Brave’s web traffic percentage doesn’t appear in standard analytics because it hides itself as Chrome (by using Chrome’s user agent). They do however claim to have 20 million monthly active users.
Mozilla has issued a browser extension API which would allow them to resolve DNS records. So while not enabled by the browser by default, this API has allowed uBlock Origin to customize their extension and resolve a DNS chain, and, thus, selectively block it.
It remains to be seen if this API will ultimately be baked into their Enhanced Tracking Protection feature, but it’s important to realize that Firefox can innately do this DNS resolution already, and so it could likely be easily extended.
As an optional extension, this likely isn’t affecting meaningful amounts of traffic currently.
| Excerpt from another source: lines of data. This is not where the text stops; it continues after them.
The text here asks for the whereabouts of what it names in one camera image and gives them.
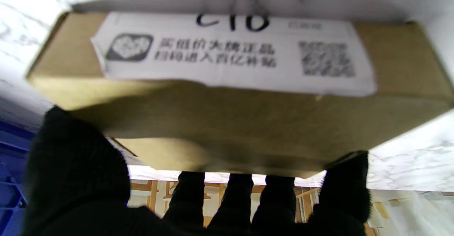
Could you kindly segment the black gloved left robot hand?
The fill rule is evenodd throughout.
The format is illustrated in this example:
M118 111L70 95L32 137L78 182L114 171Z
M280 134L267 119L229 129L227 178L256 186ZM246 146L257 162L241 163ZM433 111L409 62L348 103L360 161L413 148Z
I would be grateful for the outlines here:
M296 223L292 177L266 176L251 218L253 180L231 174L220 207L203 226L205 174L182 171L163 217L127 207L131 183L121 152L103 134L54 106L33 140L24 187L23 236L364 236L371 197L368 152L326 171L319 203Z
We list it solely to highlight that in the future Firefox may enable it by default, and to point out this is clearly where the industry is leaning.
Firefox globally sits at about 3.98% of web traffic according to Statcounter.com
The Vendor Defense: Possible Responses to Blocked CNAME UseThe sudden focus on eliminating this long-standing practice has caught many vendors off guard. In general, many are still figuring out the best response. Realistically, however, two avenues may be possible and see adoption in the coming months/years.
Transition to A Records
We may see a transition to A records, which are DNS records that point at a specific IP Address rather than a top-level Domain. This would be difficult to maintain because if the vendor had to update their server IP Addresses, all the clients pointing at that IP address would also need to make DNS updates to ensure tracking is maintained. This may be difficult to do at scale for vendors with many clients.
It’s also problematic because it assumes you have a stable IP address for the collection server, which has an exceptionally high uptime to field requests. While this scenario is possible, it would likely cost more from a hosting perspective and would add additional complexity to maintaining the network.
Enable Server-to-Server Communication The other possible response that vendors may push is to shift from Client- to Server- communication to encourage brands to modify their infrastructure to support server-to-server communication.
Depending on the infrastructure involved, this could be a sizable lift for a brand just to ensure their tracking continues to work as it has been. It could also be a heavy lift on the vendor side as they scramble and adjust their roadmaps to account for these industry changes.
We’re clearly seeing a shift in how web applications have to be built and the impact that changes can have to existing tools and platforms. Affecting nearly 20% of the web traffic globally, and far higher percentages in certain jurisdictions/market segments, these changes are sure to impact measurement across the analytics industry and be particularly notable as we head into the Christmas shopping season.
Each brand will need to consider:
- If these changes apply to how they have tools installed,
- How critical those tools are, and
- What the options and costs are for refactoring or reinstalling those tools to work differently.
Vendors will need to decide how they’ll respond and encourage client brands to adopt the new practices.